Using a novel technique that he describes as "a sort of biopsy," Iriki has now analyzed the brain chemicals responsible for the plasticity of the receptive field.

The technique involves inserting a needle through the skull of an anesthetized animal and, using a vacuum pump, extracting a couple of cubic millimeters of neurons. The monkeys' health is affected only mildly: Although the tissue is not replaced and the monkeys may initially display some behavioral impairments, they recover almost completely in a matter of weeks.

Iriki found increases in the brain-derived neurotrophic factor (BDNF), which promotes neuronal growth, but only during the monkey's training period, not once it had acquired the skill. The new body image, explained Iriki, with the tool as extension of the arm, is constructed when the trophic factor is secreted. This drives changes in the neural connections between vision-related brain areas and the parietal cortex.
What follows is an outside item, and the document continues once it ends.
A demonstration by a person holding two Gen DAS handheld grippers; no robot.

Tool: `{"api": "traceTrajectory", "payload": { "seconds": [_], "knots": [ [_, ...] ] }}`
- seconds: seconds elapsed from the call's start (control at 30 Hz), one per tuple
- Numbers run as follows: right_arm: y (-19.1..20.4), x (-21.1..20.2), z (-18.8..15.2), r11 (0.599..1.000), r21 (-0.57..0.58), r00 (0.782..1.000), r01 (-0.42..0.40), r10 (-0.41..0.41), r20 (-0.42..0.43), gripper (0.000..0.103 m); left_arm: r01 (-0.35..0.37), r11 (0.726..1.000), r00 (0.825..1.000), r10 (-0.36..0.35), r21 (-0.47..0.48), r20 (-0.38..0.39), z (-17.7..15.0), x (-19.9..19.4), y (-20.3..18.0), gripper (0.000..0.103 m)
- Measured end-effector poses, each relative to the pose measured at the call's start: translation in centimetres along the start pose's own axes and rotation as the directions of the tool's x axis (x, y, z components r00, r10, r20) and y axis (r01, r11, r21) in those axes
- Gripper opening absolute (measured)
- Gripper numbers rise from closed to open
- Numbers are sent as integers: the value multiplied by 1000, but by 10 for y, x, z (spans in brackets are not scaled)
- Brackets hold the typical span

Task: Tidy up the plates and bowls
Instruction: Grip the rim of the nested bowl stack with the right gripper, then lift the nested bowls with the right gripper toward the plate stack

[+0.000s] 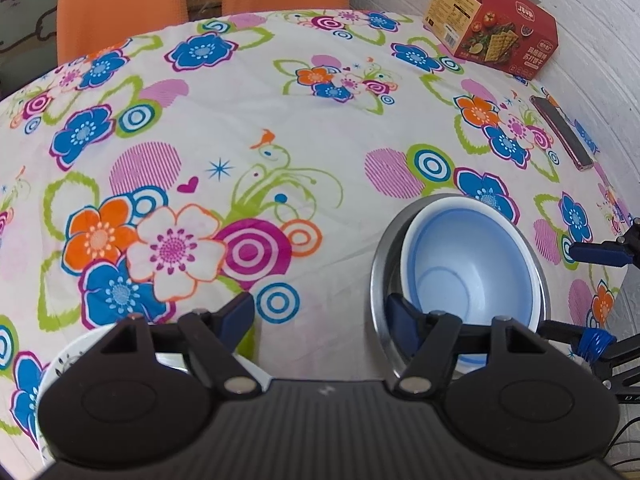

According to Iriki, who's latest work is as yet unpublished, the macaque's body image matches that of a 9-year-old child and can teach us much about how body image develops in humans. But it might also throw light on those bizarre cases of body image gone wrong, according to Salvatore Aglioti, a neuropsychologist at the Universities of Rome and Verona, Italy.

"The entire set of studies carried out by Iriki et al. may help to get close to the mystery of delusional beliefs, like supernumerary limbs and feeling of non-belonging, in brain-damaged patients," says Aglioti.

In 1996, Aglioti and colleagues reported the case of a woman who has since become famous in the neurological literature.

Following injury to the right side of her brain (including the parietal cortex), the woman denied ownership of the rings on her left hand . . . as well as the hand itself.

"Since Iriki found that learning induced the expression of BDNF," said Aglioti, "one important implication for human studies is the theoretical possibility of learning about the substances that can help recovery following neural damage."